Une enquête récente menée par les autorités de santé publique américaines a révélé une baisse de 43 % dans les taux d'obésité des enfants de deux à cinq ans vivant aux États-Unis. Les enquêteurs du National Center for Health Statistics, Centers for Disease Control and Prevention et le United States Public Health Service (Service de santé publique américain) signalent qu'en 2003, la prévalence de l'obésité pour chaque groupe d'âge était de 14 % et qu'un peu moins d'une décennie plus tard, en 2012, ce chiffre était passé à un peu plus de 8 %.

 

Une excellente nouvelle : s'agit-il d'un tournant décisif dans l'épidémie d'obésité des enfants ?

Chez l'enfant, l'obésité est associée à un large éventail de problèmes psychosociaux et de santé : troubles respiratoires, pression artérielle élevée, troubles musculo-squelettiques et un plus grand risque de développer un diabète de type 1 et 2. Les enfants obèses souffrent plus souvent de problèmes psychologiques ou psychiatriques, et l'obésité est liée à de moins bons états de santé chez l'adulte et à l'apparition de comorbidités comme les maladies cardiovasculaires.

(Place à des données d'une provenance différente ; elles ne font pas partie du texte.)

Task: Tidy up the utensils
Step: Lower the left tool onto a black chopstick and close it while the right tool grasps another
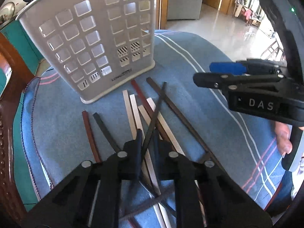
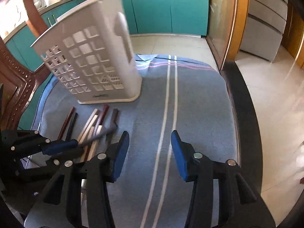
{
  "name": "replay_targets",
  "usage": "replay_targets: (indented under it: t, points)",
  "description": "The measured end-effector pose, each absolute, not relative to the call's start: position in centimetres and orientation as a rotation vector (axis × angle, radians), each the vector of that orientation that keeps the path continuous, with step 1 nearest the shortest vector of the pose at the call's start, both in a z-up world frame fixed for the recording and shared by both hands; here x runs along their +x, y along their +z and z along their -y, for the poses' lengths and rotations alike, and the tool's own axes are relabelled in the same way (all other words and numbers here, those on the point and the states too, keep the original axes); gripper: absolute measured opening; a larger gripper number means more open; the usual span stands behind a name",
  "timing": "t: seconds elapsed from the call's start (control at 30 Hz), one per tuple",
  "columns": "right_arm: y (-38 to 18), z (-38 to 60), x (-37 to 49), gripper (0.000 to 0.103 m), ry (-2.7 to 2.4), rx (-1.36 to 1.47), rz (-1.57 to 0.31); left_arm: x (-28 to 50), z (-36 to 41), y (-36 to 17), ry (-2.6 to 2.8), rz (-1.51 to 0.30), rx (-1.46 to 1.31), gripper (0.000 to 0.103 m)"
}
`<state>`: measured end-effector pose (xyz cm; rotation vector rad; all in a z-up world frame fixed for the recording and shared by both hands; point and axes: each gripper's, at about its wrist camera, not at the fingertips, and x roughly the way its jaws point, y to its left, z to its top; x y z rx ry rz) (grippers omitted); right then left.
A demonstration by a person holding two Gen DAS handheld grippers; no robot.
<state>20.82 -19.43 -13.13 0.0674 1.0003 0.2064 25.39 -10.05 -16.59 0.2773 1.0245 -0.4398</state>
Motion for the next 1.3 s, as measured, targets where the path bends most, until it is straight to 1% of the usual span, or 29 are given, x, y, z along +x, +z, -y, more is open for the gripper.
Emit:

Les enfants en surpoids entre trois et cinq ans sont également plus susceptibles de devenir des adultes en surcharge pondérale ou obèses.  C'est pourquoi, ces premières indications d'une réduction de l'épidémie d'obésité infantile ont été accueillies comme une excellente nouvelle par les enquêteurs. Bien qu'ils affichent une certaine prudence, rappelant que les très jeunes enfants (de deux à cinq ans) ne représentent qu'une petite section de la population américaine, il n'en demeure pas moins que cette tendance à la baisse des taux d'obésité chez les enfants est encourageante.

Comment peut-on expliquer cette baisse ?

Les avis sur la question sont partagés. Pour certains, elle est due à une diminution de la consommation de boissons sucrées très caloriques tandis que pour d'autres, elle s'explique par l'accroissement du nombre d'enfants nourris au sein, qui conduit à une prise de poids plus saine chez l'enfant. Une diminution du nombre total de calories consommées par les enfants au cours de la dernière décennie a été notée, mais il n'est pas certain qu'elle soit significative. Il est également possible que les programmes fédéraux, nationaux et locaux visant à promouvoir une alimentation saine et plus d'exercice aient finalement porté leurs fruits.

Bien que ces éléments de preuve soient encourageants, il est nécessaire de recueillir davantage d'indices sur la baisse de l'obésité infantile pour tous les groupes d'âges. Le Dr Jeffrey P. Koplan (professeur de médecine et de santé publique à Atlanta) a indiqué dans un article du New York Times, qu'il fallait se montrer extrêmement prudent, étant donné que le groupe d'âge couvert par l'enquête ne représentait qu'une petite partie de la société américaine : « Les preuves s'accumulent, mais une hirondelle ne fait pas le printemps ! »

Ce que cela signifie pour l'Europe

L'épidémie d'obésité infantile n'est pas l'apanage de l'Amérique ; c'est un problème que connaît également l'Europe. L'Organisation mondiale de la Santé (OMS)pdf signale que jusqu'à 27 % des enfants de 13 ans et 33 % des enfants de 11 ans sont en surpoids en Europe. Le rapport note que la France et les pays scandinaves sont au moins parvenus à stabiliser les niveaux d'obésité infantiles grâce à la mise en Ĺ“uvre de politiques visant à promouvoir une bonne nutrition, des taxes sur certains aliments, des restrictions sur la publicité et des programmes pour encourager et promouvoir l'exercice physique. Ce que prouvent ces nouvelles données américaines, c'est qu'en redoublant d'efforts pour promouvoir les programmes d'intervention qui soutiennent des habitudes de vie saines, l'Europe pourrait elle aussi connaître une baisse de l'obésité infantile.